We have looked at SWISH::Prog::DBI, but we do it this way for a couple of
reasons, the first one being that we have vendors who grab the xml files
directly. The other thing is that we massage the data so much, doing
keyword expansion, similars calculations, weighting, etc. it is just
easier to externalize it.
In any case, you are correct about ls, we are going to start breaking it
into multiple directories.
regards,
Brad
---------------------
Brad Miele
VP Technology
IPNStock.com
866 476 7862 x902
bmiele@ipnstock.com
On Wed, 18 Oct 2006, Peter Karman wrote:
>
>
> Bill Moseley scribbled on 10/18/06 1:57 PM:
>> On Wed, Oct 18, 2006 at 11:03:23AM -0700, brad miele wrote:
>>> hi,
>>>
>>> we currently use fs to index our stuff, this is because we are already
>>> dumping xml for every record in our database.
>>>
>>> my question is, is it faster to break the directory up into sub
>>> directories? right now, we have one directory called IDX that has all
>>> 900K+ files in it. it takes a very long time for swish-e to move from the
>>> "Checking dir" phase to the actual indexing phase. "a very long time" is
>>> not really quantifiable right now since we generally don't see it
>>> happening and i am just noticing because i am running things manually
>>> today. it has been sitting at this stage for about 1.5 hours so far.
>>>
>>> so should i try breaking the directory up into sub directories?
>>
>> Depends on your file system.

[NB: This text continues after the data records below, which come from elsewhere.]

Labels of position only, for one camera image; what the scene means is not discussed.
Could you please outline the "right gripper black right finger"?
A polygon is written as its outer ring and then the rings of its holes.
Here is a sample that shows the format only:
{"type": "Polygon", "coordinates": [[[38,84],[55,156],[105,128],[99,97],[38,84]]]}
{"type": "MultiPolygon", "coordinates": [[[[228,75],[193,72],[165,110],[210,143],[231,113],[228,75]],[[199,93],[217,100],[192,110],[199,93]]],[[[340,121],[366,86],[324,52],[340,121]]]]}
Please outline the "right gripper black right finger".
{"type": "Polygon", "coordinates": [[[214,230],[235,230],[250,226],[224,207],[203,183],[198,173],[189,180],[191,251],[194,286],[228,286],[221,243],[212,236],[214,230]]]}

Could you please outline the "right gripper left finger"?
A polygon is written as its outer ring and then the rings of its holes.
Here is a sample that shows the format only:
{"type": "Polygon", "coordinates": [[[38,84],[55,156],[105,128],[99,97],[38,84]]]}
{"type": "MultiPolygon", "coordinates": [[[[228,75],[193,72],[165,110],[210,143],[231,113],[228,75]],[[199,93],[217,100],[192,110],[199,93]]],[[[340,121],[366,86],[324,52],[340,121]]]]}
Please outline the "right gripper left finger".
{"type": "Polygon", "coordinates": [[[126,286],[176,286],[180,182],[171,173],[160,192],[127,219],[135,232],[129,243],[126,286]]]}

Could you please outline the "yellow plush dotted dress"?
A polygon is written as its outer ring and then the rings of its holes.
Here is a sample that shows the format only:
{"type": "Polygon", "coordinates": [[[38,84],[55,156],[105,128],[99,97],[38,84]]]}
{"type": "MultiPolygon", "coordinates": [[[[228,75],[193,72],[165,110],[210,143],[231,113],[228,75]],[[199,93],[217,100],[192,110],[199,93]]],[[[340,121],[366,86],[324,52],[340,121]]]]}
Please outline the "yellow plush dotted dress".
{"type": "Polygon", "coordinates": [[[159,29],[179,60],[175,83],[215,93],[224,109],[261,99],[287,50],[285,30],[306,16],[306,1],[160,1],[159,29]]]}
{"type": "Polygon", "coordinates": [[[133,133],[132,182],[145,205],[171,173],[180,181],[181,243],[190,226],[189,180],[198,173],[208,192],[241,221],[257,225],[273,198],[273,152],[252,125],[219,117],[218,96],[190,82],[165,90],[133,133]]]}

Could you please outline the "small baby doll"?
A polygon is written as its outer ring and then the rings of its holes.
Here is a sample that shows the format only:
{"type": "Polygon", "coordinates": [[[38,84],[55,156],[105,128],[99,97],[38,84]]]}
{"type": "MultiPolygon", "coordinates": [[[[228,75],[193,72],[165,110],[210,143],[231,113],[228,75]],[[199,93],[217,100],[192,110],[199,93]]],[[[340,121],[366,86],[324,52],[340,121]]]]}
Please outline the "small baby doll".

But I'd probably break it up into
>> smaller directories.
>>
>
> besides, must be next to impossible to 'ls' in that dir. ;)
>
> check out SWISH::Prog::DBI on cpan too. That lets you index directly from db via
> DBI without the intermediate XML files.
>
> --
> Peter Karman . http://peknet.com/ . peter(at)not-real.peknet.com
>
>
Received on Wed Oct 18 12:14:32 2006